In my first post, I said I was sending my first two books to Amazon in the next few days. I guess that’s secret code for “I’m sending my first book to Amazon in a couple of months.”

I’ve been working on three smaller stories that I planned to publish separately, but one of my editors pointed out that the three stories worked better as a single book. That single book should be in Amazon in the next few days.

OK, that’s not quite true. The book’s in Amazon now, but I need to fix one minor detail: my name.

“D.R. Weaver” is my pen name. Actually, it’s one of my pen names. My original pen name–more on that in a later post–is Dreamweaver, but I didn’t want to use that on Amazon. I wasn’t sure if Adobe’s lawyers would like it, and I had no desire to find out.

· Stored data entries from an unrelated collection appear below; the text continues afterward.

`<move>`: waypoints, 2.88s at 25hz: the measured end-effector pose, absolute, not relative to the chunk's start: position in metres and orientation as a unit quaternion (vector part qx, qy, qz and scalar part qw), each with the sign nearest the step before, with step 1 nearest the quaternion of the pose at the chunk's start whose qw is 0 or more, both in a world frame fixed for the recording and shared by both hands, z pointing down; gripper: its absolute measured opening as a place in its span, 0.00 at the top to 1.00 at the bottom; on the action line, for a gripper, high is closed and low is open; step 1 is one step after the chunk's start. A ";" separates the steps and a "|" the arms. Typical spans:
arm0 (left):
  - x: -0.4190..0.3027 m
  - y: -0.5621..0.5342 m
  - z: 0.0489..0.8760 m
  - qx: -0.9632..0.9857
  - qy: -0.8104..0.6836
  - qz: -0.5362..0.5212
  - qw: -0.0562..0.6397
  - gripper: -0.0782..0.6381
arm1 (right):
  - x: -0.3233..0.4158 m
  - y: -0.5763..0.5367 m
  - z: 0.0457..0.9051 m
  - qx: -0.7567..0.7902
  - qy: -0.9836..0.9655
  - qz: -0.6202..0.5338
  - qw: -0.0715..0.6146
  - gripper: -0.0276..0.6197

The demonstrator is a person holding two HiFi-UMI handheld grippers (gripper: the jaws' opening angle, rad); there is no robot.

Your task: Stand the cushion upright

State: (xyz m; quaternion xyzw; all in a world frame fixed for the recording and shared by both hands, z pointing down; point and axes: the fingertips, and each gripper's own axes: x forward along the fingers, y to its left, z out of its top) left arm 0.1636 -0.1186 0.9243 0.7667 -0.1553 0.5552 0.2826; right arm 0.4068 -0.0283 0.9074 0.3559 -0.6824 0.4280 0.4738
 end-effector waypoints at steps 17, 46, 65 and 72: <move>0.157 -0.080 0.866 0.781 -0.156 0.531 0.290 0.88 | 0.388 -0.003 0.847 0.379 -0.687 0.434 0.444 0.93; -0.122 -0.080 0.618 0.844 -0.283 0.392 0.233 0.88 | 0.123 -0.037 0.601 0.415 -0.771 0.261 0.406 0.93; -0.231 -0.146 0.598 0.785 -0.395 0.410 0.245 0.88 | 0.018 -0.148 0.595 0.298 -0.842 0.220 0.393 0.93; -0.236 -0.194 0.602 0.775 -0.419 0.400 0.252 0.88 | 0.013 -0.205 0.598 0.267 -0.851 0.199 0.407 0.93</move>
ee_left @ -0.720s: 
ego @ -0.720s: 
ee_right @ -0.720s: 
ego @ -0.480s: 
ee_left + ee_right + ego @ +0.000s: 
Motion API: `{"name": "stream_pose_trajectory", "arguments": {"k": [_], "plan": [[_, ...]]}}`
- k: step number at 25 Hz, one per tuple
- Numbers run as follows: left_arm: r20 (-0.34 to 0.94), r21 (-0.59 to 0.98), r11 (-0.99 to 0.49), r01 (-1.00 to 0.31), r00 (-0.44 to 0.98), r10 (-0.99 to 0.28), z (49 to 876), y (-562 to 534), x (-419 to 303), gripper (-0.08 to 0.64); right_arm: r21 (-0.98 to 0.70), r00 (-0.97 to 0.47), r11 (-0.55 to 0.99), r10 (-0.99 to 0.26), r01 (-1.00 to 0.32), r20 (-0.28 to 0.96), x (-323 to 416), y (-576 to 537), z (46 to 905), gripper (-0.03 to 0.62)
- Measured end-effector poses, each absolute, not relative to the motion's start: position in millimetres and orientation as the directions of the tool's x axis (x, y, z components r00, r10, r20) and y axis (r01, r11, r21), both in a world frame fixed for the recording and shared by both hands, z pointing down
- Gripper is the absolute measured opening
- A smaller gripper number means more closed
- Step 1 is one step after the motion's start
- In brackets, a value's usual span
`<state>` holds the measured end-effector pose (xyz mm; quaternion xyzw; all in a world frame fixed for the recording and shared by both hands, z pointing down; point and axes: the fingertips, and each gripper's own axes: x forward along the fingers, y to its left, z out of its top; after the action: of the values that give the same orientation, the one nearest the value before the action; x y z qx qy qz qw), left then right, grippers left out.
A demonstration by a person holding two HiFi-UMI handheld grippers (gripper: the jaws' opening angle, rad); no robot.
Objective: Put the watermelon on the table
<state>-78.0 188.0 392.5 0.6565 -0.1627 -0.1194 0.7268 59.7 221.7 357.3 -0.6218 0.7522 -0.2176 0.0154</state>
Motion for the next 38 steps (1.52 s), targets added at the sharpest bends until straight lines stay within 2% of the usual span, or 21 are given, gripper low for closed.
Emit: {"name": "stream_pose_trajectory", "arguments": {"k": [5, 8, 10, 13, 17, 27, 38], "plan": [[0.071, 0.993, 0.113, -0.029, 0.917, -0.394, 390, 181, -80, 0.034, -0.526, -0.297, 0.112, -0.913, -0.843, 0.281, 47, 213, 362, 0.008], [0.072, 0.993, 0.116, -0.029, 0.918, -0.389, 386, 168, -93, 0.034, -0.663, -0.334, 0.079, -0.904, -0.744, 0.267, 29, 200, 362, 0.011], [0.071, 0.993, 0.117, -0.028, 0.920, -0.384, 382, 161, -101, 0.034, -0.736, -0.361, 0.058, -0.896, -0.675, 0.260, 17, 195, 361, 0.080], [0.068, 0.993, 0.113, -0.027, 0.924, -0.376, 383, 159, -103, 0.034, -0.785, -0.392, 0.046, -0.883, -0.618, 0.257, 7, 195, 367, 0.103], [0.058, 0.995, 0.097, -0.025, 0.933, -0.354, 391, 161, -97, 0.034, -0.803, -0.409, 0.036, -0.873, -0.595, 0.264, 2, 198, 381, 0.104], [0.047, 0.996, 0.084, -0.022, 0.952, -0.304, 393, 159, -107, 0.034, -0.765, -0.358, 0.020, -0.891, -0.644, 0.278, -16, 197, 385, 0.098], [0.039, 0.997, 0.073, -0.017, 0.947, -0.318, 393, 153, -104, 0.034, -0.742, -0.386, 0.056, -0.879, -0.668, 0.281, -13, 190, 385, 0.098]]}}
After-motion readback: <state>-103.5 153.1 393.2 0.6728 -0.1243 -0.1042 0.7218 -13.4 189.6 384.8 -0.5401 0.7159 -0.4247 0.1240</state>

So I went with Plan B: “Abbreviation of Dream As Initials” Weaver. D.R.M. Weaver was the most logical choice, but that was already taken. D.M. Weaver was next closest, and it didn’t seem to be taken when I checked several months ago, or so I thought. So I plugged D.M. Weaver into my Scrivener document. Eventually, that’s also what I plugged into the cover, this web site, and that’s what I plugged into the “author” and “publisher” fields when I submitted the book to Amazon this morning.

That was followed by a few hours of “Is it up yet? Is it up yet?” checking. One time, I got the bright idea to do a “D. M. Weaver” search on Amazon.

And got some other guy.

And he already has his Amazon author’s page, plus a couple of Kindle books published over the past couple of years.

Whoops.

Looks like “D. R. Weaver” is still free, so I’m fixing that as soon as Amazon allows me to make those edits.

So, uh, hello, I’m D. R. Weaver. Pleased to meet you!